Review: Strike Force Red

Strike Force Red

strikeforceredcover

C. T. Glatte’s Strike Force Red is an alien World War II. The book might invite comparisons to Harry Turtledove’s Worldwar series, but is actually much different.

Aliens, wishing to take over the world to repair their damaged spaceship, land, kill Hitler, make Stalin into their pawn, and then proceed to form a League of Evil with everyone from Mao to Vorster on their side before sending a Soviet army to invade Alaska. Opposing them are, of course, the Americans with anachronistic P-51s (with even more anachronistic female pilots) and Sherman tanks.

So, I’ll get this out of the way. Historical war novels are generally not my thing. Especially not World War II novels. I’m just weird in how I judge them, and a lot of my feelings on the genre can be boiled down to “if I want to read about a historical conflict, I’ll read a history book”. So I’d be lying if I said this bias wasn’t slanting my review.

That being said, this book has a lot of wasted potential. High on the list are the aliens themselves. They’re mustache twirling puppy kickers who fail to be anything but the sort of “pop-up antagonists” usually reserved for spacesuit commandos. They’re not complex or developed or deep. Improving them would be easy as sincerely believing their rule to be ideal for humanity’s improvement (like XCOM’s Ethereals) or being able to be better than Stalin and thus inspire genuine loyalty among their subjects would make them more interesting. Or both-they clean up and improve in authoritarian and/or war-torn areas, earn the loyalty of the populace, and then find that wealthier, freer countries don’t take as kindly to them.

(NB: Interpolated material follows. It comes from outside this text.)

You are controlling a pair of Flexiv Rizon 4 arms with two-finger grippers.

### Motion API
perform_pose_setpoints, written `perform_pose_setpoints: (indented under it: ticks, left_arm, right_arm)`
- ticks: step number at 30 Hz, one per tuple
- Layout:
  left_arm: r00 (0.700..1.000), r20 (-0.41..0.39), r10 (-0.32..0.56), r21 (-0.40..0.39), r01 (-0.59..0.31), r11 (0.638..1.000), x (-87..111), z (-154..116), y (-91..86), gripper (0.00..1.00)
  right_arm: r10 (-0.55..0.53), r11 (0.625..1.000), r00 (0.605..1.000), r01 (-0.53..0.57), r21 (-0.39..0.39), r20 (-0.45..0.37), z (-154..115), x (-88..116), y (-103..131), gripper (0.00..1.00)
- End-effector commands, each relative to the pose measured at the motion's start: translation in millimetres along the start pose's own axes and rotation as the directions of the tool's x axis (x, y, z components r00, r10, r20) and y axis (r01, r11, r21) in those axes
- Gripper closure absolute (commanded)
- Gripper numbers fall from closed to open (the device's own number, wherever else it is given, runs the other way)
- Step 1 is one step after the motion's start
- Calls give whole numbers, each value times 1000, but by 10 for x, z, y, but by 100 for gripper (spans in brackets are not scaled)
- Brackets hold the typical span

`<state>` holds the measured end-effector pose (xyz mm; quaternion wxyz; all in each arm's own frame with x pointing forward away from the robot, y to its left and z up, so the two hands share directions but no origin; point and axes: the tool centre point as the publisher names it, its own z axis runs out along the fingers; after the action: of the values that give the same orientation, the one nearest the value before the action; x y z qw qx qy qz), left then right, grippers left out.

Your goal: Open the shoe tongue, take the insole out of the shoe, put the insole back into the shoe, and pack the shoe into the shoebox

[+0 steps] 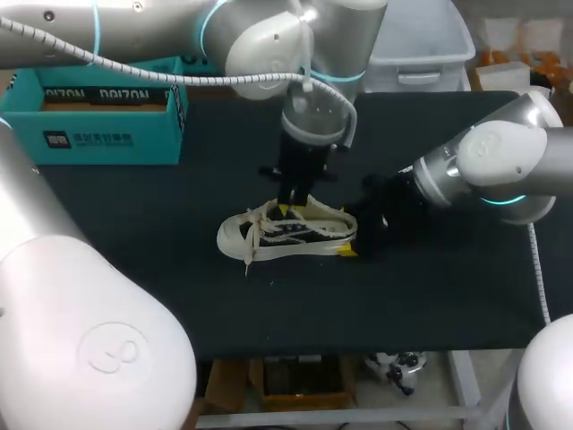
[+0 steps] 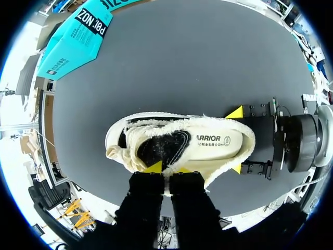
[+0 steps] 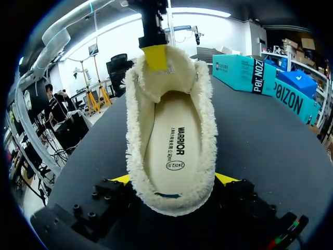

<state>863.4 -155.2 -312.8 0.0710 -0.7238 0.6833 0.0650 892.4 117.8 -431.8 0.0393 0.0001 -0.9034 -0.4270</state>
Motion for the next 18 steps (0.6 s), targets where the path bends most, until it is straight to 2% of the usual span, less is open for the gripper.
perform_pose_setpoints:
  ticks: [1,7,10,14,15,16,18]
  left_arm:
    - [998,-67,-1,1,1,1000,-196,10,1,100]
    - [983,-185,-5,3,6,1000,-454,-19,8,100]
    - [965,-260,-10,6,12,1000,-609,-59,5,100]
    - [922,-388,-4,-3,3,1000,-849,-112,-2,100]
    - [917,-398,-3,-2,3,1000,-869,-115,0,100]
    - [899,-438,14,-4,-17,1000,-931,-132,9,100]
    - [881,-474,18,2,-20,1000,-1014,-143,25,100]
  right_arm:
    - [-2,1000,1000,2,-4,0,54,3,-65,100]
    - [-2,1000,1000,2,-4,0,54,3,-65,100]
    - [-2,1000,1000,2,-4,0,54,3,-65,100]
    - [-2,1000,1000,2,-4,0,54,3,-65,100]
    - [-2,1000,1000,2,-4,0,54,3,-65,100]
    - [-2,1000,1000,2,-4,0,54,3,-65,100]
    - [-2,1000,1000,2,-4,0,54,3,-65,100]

Barring that, they could at least be entertaining space opera megalomaniacs. They’re not. The aliens come across as being like washed-up actors who are desperate for a paycheck, so they put on the rubber alien suit and phone in their lines for the B-movie they hate but do anyway for the money.

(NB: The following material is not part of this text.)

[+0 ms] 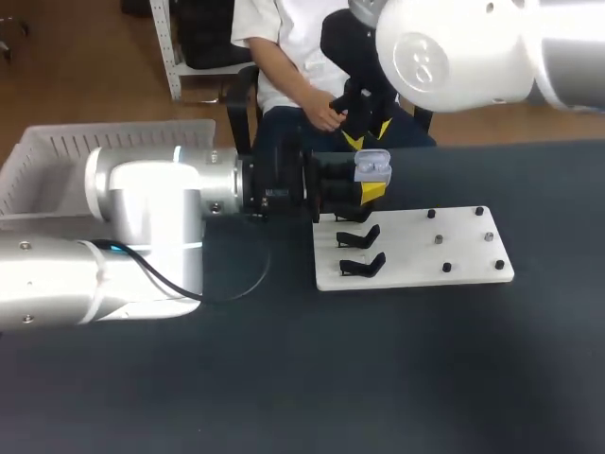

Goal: Pick up each earbud case from the left stands, insert the matching earbuds, close the lid, and place the case in the box.

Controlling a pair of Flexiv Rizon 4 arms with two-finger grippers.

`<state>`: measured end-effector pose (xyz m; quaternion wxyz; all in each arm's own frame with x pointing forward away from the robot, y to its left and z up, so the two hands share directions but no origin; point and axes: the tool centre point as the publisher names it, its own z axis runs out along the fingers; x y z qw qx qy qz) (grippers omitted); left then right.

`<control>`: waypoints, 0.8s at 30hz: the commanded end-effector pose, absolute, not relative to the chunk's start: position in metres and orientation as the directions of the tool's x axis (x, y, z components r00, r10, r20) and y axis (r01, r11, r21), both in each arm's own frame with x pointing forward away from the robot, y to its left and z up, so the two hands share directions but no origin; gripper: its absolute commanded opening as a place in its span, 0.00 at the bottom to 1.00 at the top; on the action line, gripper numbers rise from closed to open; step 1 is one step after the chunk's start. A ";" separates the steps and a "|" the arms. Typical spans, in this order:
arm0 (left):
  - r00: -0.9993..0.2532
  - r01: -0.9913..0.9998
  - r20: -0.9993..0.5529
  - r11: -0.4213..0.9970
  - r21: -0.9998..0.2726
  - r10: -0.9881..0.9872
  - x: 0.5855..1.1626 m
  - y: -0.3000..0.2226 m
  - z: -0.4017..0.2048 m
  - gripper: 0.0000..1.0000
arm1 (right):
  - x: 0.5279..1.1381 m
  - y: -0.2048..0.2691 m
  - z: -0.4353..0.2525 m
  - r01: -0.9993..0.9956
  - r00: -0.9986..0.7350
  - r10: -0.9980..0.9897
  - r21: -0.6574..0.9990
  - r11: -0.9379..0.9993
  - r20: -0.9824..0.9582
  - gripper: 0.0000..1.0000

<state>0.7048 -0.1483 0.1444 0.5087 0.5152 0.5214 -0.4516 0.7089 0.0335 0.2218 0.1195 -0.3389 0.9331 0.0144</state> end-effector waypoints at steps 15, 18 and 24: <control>0.053 0.996 -0.996 0.070 0.058 0.073 0.702 -0.148 0.144 0.00 | 0.745 0.017 0.186 -0.547 -0.811 -0.537 -0.027 0.837 -0.231 0.37; 0.053 0.996 -0.996 0.070 0.058 0.073 0.702 -0.148 0.144 0.00 | 0.737 0.016 0.184 -0.549 -0.813 -0.542 -0.027 0.835 -0.215 0.36; 0.053 0.996 -0.996 0.070 0.058 0.073 0.702 -0.148 0.144 0.00 | 0.720 0.013 0.187 -0.547 -0.814 -0.539 -0.028 0.837 -0.216 0.37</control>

But even higher is the technology, which seems very unimaginative. I don’t expect a deep examination of industrial capacity in the 1930s, but going straight to P-51s and Shermans in 1940 because those are the most famous is both inaccurate and dull. Likewise for T-34s and “MiGs”. The alien technology is rarely exploited and, in practice, amounts to just a way to get a Soviet army over to Alaska. It’s like a Fuldapocalyptic story where in 198X, a zombie sorceress full of magic explicitly appears and starts World War III-and all she does is torture animals for fun and move a motor rifle brigade to Iceland.

This book should have featured multi-turret tanks with deathrays against American Heroes in pulp science contraptions. Instead it’s just a rote war drama with all of the potential it had in its plot left unexploited.